We've also increased our frac intensity in the well reach up to about 0.8 tons per meter. On our last eight wells, where that's been closer 2.4 to 2.5 in the past tons per meter.

In the species, we haven't been quite as aggressive on the length, yet we've pushed our intensity up to about 0.8 tons per meter as well, which was up from about 0.6 tons in the previous years. So, of course, as you have indicated, these increases have also come with lower costs.

And that's important, overall costs are lower. So our unit costs are way down, as well.

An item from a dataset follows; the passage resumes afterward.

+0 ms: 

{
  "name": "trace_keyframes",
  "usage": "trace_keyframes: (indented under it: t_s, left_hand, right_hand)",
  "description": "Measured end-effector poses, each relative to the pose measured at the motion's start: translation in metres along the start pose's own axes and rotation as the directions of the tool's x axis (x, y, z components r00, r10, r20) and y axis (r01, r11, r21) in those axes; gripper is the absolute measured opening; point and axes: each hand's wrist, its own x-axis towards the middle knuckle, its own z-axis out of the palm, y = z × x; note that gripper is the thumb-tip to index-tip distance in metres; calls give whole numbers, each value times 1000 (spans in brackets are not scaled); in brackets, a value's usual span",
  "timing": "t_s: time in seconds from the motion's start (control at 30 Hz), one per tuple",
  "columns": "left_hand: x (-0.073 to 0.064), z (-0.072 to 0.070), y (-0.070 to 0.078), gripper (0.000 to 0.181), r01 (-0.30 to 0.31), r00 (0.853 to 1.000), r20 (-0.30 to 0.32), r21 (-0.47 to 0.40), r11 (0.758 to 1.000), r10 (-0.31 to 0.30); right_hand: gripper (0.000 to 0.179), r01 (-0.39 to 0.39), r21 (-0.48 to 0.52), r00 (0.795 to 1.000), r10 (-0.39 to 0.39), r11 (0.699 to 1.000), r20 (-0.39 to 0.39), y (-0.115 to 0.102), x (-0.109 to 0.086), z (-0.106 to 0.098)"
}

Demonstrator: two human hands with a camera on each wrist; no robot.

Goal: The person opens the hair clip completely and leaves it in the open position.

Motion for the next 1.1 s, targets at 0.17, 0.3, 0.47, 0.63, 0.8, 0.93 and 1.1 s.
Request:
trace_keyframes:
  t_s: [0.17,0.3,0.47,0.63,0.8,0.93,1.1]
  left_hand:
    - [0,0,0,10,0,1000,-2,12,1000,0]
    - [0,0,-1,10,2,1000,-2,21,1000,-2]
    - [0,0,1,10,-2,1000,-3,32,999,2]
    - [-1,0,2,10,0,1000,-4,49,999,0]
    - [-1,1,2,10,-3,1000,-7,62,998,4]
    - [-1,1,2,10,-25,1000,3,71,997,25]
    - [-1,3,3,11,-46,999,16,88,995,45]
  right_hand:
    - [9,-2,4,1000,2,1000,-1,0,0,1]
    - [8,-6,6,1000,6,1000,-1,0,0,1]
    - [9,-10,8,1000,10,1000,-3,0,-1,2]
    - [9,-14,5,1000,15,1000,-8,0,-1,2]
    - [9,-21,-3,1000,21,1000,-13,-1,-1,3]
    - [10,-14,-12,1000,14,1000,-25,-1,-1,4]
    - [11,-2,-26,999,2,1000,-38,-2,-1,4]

But of course, that doesn't matter if we haven't gotten the productivity improvements, or those productivity improvements don't show up. So I'll refer back to the table in the press release, where we show that our 2020 program has demonstrated some impressive results and aggregate, and on the first six months of initial production from our previous years.

When you combine that with a stronger outlook on prices, we expect our 2020 program to yield something in the order of around 40% rate of return full cycle, which is certainly one of our best years in a while. So we're going to continue that.

And we expect those efforts to continue through 2021. We will continue to deploy this kind of program, and expect the same kind of improvements in that program next year.

To answer your question on what took us so long, you know, what increase these lateral links and increase the profit intensity? You know, we didn't do this overnight, and we have been experimenting over the last little while, with different designs, as Lee alluded to.

We've always been a very cost conscious company and we've been cautious on increasing risks with our operations. Lee eluded to that some of that already.

As we push out our longer laterals and attempt more stages of profit, we wanted to be sure that we could execute it in a way that was minimizing risk and still doing it cost effectively. So, we might have been a little short on the uptake.

But the other thing to think about is, we have been drilling, mostly Cardium over the last couple of years. So now with our new focus on the drier spirit river program in 2020 again, we've continued to evolve it.

You know, another consideration here is that, you know, we are drilling a deep basin, and they are thick, tight sands, but you know, when drilling with 100 hundred meters of rock, layers of rock, like the Montney. So, staying in the zone or we're in the good stuff, it's important to manage that risk.

So hats off to Dave and his team of geoscientists both in the office and the field. They've helped to reduce those risks and keep us in the zone during these longer laterals, so we don't have to pull back and sidetrack too often or get in trouble.

Often that happens at two in the morning. So, it's been a real team effort to both plan and execute the improvements of the 2020 program.

And as I said, I expect that will continue through 2021.

Darren Gee

Okay. Thanks, JP.

All right, well, that I think pretty much wraps up our call this morning. As you've heard this morning, I think the Peyto team is really firing on all cylinders here.

We're achieving good results. And we're headed into a little bit more acceptable gas price environment going forward for us.

And that's really going to translate into some growing cash flows and a much better balance sheet. So we're going to feel a lot stronger here as we head into next year.

And we're looking forward to coming back to you with those results quarterly as they transpire and updating you with how we've been doing. So please stay tuned and keep a watch out on our website for both my monthly report and our quarterly reports and any other news that we've got to show.

We'll get the latest marketing information updated there. And an updated presentation should be up shortly with some additional color on what's going on in the industry and Peytobeta.

So, thanks, again for listening this morning.

Operator

Ladies and gentlemen, this concludes today's conference call. Thank you for your participation.

You may now disconnect everyone. Have a good day.